What is needed >>
Leaving all pictures out, output exactly and only the line containing "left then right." and the lines that follow it to the end of the material below.

Data block >>
▶

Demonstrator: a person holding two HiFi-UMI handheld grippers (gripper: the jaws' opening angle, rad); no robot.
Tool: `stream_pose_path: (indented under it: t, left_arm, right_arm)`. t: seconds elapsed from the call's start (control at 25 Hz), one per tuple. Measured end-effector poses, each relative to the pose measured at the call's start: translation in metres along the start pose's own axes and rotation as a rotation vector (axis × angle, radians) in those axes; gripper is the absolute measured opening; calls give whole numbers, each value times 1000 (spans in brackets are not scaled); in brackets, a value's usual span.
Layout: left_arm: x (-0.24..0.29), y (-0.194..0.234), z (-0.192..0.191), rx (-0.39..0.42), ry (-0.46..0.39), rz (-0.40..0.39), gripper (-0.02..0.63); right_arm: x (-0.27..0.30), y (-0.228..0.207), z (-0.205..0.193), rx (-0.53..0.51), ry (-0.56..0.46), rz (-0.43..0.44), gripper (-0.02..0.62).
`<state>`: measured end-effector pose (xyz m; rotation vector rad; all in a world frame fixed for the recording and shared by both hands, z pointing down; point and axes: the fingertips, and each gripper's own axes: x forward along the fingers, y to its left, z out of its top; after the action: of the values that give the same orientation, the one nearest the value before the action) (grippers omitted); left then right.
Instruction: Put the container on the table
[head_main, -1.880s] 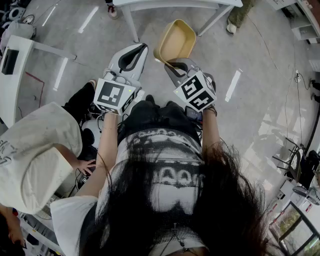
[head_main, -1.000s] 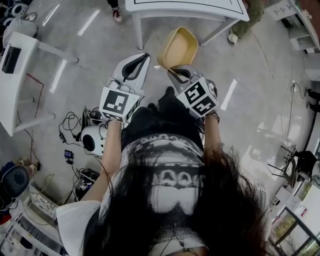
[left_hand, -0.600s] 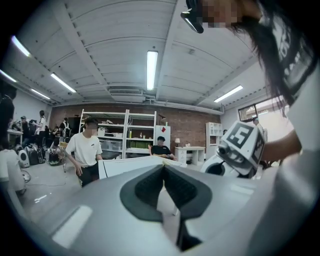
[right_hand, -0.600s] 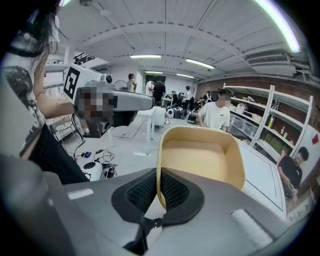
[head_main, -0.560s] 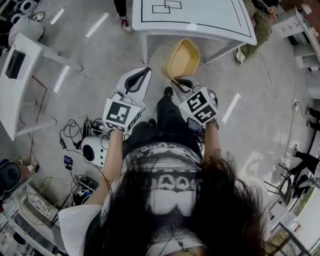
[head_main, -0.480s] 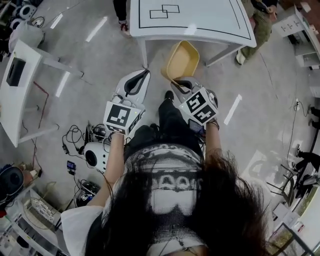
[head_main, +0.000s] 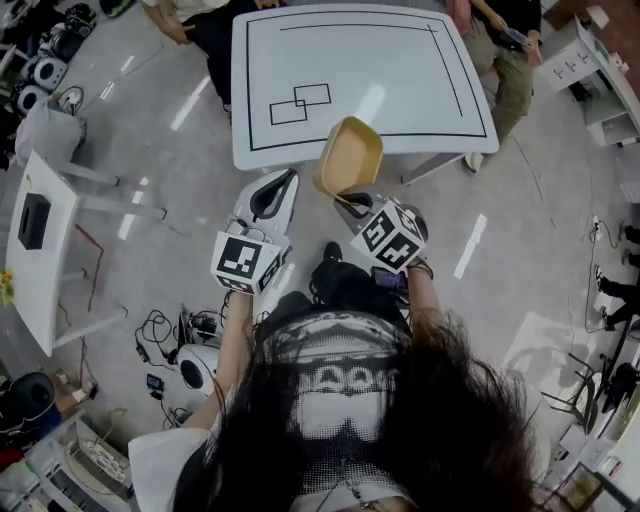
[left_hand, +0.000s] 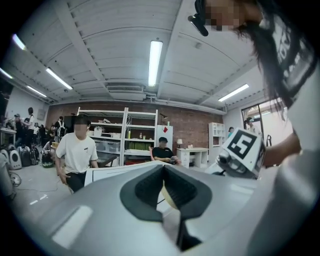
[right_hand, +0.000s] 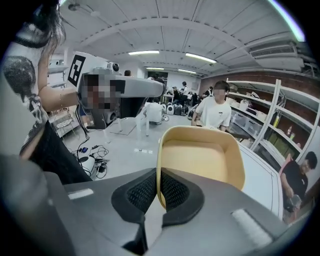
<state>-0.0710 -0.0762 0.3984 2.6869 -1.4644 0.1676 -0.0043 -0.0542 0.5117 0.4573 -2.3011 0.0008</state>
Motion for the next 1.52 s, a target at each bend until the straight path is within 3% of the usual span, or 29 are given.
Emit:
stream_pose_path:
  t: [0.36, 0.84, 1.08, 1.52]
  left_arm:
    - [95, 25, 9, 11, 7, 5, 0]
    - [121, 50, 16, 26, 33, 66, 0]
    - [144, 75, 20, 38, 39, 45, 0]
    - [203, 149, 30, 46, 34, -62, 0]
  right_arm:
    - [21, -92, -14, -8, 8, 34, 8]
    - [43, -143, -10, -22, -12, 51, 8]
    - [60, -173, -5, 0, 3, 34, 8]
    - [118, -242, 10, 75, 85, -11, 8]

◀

Solution to this task >>
`<state>`: measured end-effector pose (xyz m; rotation vector rad; all in a world frame fixed for the recording and shared by both hands, z pointing down; point and axes: the fingertips, and each gripper's own axes: x forward along the fingers, y to its left, z out of its top; after the action: of the values that give the same orientation, the one nearest the value before the action) (grippers omitted); left then right.
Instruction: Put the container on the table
[head_main, -1.880s] 
[head_main, -1.000s] 
[left_hand, -0.600s] 
[right_hand, -0.600s] 
[head_main, -0.560s] 
[head_main, -0.480s] 
[head_main, +0.000s] 
[left_hand, +0.000s] 
[right_hand, +0.000s] 
<state>-0.0710 -0.0762 0.3984 2.6869 -1.4644 0.1676 -0.0043 -0.0542 0.5117 0.4573 -2.3011 0.0008</state>
Motion for the next 1.52 s, a target at each bend until the straight path is within 3% of the usual span, or 29 are given.
Emit:
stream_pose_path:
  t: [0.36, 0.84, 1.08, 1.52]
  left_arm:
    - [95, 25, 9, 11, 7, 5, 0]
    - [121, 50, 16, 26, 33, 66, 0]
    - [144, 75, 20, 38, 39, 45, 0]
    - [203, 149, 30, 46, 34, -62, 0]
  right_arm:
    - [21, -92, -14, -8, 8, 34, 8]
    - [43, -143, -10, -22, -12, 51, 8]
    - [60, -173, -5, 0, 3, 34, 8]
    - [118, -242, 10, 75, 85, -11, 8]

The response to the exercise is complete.